In 1975 he was part of the team selected by NASA that developed the Infrared Astronomical Satellite (IRAS). The project helped open up access to military infrared detector technology that had until then been classified.

For the 10-month duration of the IRAS mission in 1983 Gillett, Marion, and Gillett's colleague George Aumann relocated to the Rutherford Laboratory in Oxfordshire, England. Using IRAS, Gillett and Aumann identified an unexpected excess of infrared emissions from one of the IRAS mission's standard stars, Vega (Alpha Lyrae). They concluded the emissions were caused by circumstellar dust particles over 1.2 mm in diameter orbiting Vega at a distance of roughly 85 AU and at a temperature of about 85 K. The Vega phenomenon, as it became known, provided the first solid evidence that planet formation occurs outside of the Solar System.

In 1984 he was awarded the NASA Exceptional Scientific Achievement Medal "for outstanding contributions to IRAS".

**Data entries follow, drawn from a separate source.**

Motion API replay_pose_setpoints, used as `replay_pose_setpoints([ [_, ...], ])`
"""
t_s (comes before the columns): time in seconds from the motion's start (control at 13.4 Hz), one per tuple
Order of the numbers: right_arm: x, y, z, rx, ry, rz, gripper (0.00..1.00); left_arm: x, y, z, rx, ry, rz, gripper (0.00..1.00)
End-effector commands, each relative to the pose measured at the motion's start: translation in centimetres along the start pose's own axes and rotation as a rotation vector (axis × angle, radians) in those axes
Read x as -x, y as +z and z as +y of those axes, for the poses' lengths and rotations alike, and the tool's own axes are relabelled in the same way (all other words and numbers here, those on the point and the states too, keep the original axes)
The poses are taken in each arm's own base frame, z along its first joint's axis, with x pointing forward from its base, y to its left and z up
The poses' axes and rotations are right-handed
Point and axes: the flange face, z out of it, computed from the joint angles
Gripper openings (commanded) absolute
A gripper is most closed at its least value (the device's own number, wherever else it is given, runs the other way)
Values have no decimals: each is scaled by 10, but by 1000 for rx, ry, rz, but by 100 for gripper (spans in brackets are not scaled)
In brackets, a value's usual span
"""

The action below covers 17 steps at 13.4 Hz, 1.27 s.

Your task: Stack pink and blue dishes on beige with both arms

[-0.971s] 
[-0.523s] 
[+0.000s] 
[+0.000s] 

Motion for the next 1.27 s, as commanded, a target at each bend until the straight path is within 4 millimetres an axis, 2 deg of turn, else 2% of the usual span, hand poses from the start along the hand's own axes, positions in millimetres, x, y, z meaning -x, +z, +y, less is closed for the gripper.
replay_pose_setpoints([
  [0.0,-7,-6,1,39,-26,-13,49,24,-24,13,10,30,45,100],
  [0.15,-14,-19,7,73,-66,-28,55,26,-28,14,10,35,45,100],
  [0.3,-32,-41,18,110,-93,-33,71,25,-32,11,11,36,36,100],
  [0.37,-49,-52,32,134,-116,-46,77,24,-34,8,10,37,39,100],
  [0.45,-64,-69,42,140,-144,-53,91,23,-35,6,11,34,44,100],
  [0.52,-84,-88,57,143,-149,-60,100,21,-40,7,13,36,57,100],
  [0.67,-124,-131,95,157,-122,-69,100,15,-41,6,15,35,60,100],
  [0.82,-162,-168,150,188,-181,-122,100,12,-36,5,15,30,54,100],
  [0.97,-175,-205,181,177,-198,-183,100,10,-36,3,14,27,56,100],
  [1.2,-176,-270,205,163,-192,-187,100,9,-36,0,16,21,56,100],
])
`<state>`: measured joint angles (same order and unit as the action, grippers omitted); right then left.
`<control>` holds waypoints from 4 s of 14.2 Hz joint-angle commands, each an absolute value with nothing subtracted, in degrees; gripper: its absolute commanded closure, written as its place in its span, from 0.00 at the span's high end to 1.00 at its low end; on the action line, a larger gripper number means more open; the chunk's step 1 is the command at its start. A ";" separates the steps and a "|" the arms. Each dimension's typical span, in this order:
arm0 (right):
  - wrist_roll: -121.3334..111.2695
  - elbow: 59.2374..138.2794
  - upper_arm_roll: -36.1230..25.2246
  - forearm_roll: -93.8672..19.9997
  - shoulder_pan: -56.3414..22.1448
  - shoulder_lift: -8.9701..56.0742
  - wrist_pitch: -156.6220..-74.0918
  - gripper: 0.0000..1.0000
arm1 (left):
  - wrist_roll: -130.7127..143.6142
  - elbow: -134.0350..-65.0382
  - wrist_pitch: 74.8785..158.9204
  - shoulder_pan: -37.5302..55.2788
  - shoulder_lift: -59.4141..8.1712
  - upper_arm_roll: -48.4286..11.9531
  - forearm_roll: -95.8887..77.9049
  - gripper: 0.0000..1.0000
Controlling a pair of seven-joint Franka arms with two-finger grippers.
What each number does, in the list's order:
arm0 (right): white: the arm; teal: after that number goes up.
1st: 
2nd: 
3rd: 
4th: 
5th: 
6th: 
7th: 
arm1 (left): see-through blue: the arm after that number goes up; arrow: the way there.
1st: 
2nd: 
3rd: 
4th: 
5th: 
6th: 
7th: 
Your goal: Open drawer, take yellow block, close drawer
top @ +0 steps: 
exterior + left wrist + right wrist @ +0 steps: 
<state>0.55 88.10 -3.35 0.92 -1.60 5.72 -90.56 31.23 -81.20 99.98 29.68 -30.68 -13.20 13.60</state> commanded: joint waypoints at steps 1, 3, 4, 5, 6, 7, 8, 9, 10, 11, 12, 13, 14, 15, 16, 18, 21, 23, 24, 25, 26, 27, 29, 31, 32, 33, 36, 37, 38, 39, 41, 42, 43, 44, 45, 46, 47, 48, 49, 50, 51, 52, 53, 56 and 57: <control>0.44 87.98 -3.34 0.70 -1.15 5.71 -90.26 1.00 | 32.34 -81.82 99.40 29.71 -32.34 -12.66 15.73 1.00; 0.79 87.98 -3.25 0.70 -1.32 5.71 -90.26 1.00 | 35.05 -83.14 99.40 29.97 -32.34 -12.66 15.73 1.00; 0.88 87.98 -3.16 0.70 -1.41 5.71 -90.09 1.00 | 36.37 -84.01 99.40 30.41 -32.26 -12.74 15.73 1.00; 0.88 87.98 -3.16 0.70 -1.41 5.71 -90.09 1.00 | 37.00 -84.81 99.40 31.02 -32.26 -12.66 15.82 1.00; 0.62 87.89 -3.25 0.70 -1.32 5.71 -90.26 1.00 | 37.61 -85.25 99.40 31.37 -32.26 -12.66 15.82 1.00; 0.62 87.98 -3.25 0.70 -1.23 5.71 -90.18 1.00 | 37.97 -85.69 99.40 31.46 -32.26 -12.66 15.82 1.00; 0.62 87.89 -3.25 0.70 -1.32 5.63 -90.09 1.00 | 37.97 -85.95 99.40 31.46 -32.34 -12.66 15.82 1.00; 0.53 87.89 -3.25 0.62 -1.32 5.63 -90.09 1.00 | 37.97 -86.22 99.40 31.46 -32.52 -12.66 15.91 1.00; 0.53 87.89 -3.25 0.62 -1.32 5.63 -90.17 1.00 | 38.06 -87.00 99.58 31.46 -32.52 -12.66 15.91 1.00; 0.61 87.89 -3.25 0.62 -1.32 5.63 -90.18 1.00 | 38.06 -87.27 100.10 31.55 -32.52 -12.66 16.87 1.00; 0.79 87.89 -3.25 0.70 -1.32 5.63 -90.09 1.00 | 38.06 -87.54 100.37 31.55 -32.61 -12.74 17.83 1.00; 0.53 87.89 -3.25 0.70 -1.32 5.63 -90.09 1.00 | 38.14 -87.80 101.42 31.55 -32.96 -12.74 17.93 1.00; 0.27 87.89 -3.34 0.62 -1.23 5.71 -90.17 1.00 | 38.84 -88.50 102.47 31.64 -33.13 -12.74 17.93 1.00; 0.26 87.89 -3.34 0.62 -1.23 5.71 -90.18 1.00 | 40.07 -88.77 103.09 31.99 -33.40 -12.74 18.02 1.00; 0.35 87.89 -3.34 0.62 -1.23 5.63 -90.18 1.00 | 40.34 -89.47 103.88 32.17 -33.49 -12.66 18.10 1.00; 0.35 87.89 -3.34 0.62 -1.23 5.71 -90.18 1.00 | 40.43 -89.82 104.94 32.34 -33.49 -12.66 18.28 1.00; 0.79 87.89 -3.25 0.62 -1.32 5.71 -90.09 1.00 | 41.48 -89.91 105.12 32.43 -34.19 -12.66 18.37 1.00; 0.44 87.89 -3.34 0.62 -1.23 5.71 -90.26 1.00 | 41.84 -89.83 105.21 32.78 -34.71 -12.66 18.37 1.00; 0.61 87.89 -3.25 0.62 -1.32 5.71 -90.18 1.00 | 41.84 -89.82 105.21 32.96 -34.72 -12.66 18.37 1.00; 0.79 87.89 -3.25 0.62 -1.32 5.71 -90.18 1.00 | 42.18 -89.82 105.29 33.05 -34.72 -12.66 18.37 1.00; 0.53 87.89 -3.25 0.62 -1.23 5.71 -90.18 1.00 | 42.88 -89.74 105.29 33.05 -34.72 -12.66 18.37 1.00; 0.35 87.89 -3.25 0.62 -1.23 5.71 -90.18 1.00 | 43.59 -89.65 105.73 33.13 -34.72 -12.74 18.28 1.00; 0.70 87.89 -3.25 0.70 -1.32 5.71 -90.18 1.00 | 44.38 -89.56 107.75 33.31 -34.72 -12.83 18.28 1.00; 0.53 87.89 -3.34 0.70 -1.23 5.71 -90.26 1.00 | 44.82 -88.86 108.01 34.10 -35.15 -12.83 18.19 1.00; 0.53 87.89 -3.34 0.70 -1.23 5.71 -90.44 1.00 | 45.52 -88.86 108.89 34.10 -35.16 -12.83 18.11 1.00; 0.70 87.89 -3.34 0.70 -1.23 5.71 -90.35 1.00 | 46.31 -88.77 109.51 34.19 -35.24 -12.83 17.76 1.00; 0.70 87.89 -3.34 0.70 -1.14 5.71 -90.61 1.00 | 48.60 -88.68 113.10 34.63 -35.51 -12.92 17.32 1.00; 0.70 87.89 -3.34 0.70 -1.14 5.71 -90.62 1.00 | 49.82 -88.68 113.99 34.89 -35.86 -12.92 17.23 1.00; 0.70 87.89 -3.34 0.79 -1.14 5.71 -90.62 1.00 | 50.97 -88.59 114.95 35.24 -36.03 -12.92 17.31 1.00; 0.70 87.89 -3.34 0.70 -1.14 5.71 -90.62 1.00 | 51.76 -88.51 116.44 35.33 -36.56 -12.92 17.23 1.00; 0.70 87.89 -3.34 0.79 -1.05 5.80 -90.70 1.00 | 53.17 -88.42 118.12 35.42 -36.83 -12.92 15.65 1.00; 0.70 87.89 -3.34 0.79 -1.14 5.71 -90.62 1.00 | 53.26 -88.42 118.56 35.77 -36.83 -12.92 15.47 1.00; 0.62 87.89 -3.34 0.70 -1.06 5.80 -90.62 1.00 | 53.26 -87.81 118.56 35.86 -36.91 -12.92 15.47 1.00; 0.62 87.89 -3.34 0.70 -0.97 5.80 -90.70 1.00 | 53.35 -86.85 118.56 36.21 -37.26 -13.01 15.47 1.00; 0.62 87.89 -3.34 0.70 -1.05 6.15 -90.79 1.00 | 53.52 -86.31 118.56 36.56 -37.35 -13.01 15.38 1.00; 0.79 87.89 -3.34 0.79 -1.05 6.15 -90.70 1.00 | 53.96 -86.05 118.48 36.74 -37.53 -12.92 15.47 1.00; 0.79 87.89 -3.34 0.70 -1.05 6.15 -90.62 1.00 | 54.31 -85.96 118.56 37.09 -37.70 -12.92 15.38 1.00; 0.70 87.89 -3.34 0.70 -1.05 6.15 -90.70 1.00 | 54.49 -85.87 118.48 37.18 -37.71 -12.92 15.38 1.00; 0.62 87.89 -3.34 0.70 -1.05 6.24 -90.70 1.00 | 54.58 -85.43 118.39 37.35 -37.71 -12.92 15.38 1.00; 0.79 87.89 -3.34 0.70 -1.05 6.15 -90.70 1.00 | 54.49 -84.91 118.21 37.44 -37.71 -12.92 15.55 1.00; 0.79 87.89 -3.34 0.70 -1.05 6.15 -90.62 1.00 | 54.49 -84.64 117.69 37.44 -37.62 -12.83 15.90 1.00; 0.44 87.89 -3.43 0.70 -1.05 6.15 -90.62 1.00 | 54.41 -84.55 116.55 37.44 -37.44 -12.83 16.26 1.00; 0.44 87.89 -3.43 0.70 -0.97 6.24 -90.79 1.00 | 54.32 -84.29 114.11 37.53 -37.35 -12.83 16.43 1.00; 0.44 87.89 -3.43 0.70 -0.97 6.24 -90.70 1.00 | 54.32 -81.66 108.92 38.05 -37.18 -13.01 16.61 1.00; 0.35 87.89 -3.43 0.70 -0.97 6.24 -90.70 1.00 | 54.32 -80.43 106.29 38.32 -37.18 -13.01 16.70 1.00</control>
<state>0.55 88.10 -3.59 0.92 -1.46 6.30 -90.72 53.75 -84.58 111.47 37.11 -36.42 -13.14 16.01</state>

In 1987 Gillett took a two-year sabbatical to be a visiting senior scientist in the Office of Space Science at NASA's headquarters in Washington, D.C. He contributed to the development of several infrared telescope projects, including SIRTF, later renamed the Spitzer Space Telescope; the Stratospheric Observatory for Infrared Astronomy (SOFIA), a 2.5 m reflector telescope mounted inside a Boeing 747SP; and 2MASS, an astronomical survey of the whole sky.

The Frederick C. Gillett Gemini Telescope in 2022

In 1994 Gillett was appointed the project scientist for the development of the International Gemini Observatory, a pair of 8.1 m optical/infrared telescopes on Mauna Kea in Hawai'i and Cerro Pachón in Chile that saw first light in 1999 and 2000 respectively.
In August 1999 Gillett was diagnosed with myelodysplastic syndrome. He died on April 22, 2001, aged 64, at the University of Washington Medical Center in Seattle, Washington following a stem-cell transplant. He was survived by his wife, three children, and his mother.

In 2002 the Gemini North Telescope on Mauna Kea, Hawai'i was officially named The Frederick C. Gillett Gemini Telescope. The 4.6 km wide main belt asteroid 74509 Gillett is named in his honor.